My greatest concern in replacing something for the sake of replacing something is ending up with another "soul less rental car" like the Ford Taurus we bought back in 2002. We bought that car thinking "value first" and we thought we did quite well dropping nearly $23,000 on what we considered a luxury car back then. It quickly fell out of favor not because it wasn't reliable, it was bastion of yeoman like dutifulness, it was because it quickly failed to ignite any emotional response in my wife and I; we found it boring. While that car became my daily driver for a while years ago, I got rid of it first chance I could replacing it with my current Monte Carlo that I'm as in love with today as the day I brought it home for the first time. I probably should have held onto the Taurus for another couple of years if not more but such was my contempt for it. Shame too, again, considering what a stalwart it was.
 
My job in the eventual process of replacing the Tahoe is to gently and lovingly inform my wife of any and all options. Of which there certainly is no shortage. What'll it be? Another Tahoe? Perhaps a lovely little sports sedan? A crossover maybe?
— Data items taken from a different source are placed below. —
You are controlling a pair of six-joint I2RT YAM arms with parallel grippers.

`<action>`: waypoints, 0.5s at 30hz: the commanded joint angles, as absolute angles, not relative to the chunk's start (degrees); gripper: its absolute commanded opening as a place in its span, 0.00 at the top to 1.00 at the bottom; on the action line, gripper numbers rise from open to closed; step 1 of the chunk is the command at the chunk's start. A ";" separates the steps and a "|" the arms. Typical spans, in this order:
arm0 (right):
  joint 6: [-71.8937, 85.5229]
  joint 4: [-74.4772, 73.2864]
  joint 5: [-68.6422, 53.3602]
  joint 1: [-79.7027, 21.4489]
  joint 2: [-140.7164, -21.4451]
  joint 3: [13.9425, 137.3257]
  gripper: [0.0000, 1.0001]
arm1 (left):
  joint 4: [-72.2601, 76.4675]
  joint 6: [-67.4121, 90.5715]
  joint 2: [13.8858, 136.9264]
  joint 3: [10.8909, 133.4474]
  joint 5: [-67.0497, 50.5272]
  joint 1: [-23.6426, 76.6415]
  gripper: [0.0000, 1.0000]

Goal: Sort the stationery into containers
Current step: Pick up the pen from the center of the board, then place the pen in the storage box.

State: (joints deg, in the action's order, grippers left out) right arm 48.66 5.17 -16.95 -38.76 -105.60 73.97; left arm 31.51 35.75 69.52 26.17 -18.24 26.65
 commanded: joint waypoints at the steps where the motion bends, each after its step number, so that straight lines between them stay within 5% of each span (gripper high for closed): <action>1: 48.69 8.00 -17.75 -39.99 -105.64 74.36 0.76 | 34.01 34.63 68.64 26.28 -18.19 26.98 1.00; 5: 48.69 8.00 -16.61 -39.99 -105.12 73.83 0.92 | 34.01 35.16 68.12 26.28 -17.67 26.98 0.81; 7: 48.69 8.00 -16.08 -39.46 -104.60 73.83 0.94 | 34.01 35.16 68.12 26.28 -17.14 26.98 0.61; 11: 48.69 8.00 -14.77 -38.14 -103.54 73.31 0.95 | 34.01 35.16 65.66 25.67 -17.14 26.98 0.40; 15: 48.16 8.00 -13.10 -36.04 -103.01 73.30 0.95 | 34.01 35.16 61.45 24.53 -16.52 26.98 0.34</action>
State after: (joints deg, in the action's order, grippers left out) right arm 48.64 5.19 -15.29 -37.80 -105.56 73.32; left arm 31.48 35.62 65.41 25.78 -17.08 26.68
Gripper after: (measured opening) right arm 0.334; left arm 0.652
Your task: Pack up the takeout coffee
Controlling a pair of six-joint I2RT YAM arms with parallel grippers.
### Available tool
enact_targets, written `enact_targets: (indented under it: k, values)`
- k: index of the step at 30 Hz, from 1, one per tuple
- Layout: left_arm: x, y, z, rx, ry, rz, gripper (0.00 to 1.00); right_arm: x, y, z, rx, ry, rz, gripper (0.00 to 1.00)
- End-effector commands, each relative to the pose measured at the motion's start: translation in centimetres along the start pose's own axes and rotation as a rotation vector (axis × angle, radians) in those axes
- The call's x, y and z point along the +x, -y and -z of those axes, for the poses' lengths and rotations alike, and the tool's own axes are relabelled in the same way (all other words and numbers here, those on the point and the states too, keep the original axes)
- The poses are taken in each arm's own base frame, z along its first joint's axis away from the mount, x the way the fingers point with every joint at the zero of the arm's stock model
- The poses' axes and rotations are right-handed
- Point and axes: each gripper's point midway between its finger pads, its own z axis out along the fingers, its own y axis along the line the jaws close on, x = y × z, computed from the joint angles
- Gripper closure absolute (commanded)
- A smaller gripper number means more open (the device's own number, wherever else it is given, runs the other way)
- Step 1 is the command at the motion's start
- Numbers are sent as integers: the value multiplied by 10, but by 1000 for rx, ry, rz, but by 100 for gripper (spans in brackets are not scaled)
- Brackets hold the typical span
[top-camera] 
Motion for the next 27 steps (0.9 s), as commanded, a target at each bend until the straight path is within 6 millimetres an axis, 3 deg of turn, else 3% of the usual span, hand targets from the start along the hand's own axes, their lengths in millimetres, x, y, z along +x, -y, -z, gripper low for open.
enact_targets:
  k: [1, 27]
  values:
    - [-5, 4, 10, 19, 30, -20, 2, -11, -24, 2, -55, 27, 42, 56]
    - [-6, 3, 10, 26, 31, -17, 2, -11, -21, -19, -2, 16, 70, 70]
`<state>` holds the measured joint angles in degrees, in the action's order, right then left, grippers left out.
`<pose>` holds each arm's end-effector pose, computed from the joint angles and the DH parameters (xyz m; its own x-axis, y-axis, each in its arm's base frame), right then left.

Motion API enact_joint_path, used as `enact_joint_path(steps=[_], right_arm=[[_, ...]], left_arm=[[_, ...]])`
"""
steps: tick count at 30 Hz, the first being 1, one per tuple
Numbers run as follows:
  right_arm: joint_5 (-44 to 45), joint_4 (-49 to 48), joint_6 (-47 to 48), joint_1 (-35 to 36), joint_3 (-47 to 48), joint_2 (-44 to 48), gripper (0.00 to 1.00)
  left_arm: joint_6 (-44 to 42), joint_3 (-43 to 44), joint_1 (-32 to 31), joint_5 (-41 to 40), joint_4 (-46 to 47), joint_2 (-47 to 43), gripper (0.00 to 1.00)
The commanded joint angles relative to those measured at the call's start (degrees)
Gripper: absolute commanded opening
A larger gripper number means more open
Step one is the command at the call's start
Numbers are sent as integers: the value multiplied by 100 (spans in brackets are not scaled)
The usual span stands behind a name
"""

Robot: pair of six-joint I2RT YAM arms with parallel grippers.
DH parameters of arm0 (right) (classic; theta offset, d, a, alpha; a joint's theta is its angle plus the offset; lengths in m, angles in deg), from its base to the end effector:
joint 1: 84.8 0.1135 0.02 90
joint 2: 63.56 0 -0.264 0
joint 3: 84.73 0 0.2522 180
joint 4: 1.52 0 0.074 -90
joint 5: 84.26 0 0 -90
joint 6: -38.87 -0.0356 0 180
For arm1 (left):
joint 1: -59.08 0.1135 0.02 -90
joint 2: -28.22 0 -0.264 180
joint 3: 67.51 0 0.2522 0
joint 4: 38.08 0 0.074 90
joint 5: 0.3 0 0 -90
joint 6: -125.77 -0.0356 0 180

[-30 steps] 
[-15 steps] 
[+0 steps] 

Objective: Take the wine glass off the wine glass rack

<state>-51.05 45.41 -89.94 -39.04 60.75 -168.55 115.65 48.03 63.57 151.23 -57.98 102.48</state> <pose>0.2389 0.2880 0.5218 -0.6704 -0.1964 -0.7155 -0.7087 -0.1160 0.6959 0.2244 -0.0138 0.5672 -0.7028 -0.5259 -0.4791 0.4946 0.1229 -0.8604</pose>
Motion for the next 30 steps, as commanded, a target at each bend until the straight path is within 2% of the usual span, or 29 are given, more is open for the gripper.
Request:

These days deciding on what type of vehicle to purchase is more important than which make and model of the type of vehicle you've honed in on.
 

 
Like many women, my wife is partial towards today's swankily styled crossovers, not hard to see why considering that vehicle segment has some of the best looking designs on the road today. The other day I was in the Chevrolet dealership near our home, I was picking up the hood latch for the Tahoe, and I was transfixed by the new for 2018 Chevrolet Traverse. Although derivatively styled and as hard to decipher as a 1937 Plymouth is from a 1938 Pontiac, I almost passed out when I saw the $48,000 window sticker. My god, who's buying these things anyway? My math works out monthly payments at $700 and that's over 72 months. 48 months you're looking at $1041 a month for a depreciating asset. Where have we been that prices for family cars has more than doubled over the last fifteen years? Yes. Crossovers are more expensive than sedans but c'mon now. This is ridiculous. Not that we'd be shopping "new" but, again, wow. Let's shop these little family trucksters in a couple of years when the values have dropped by more than half.
 
 
Her jaw dropped when I told her about the Traverse and she then asked me if I wanted to see a movie that night. Mission accomplished, I got her off the subject. Damn I'm good. Happy New Year.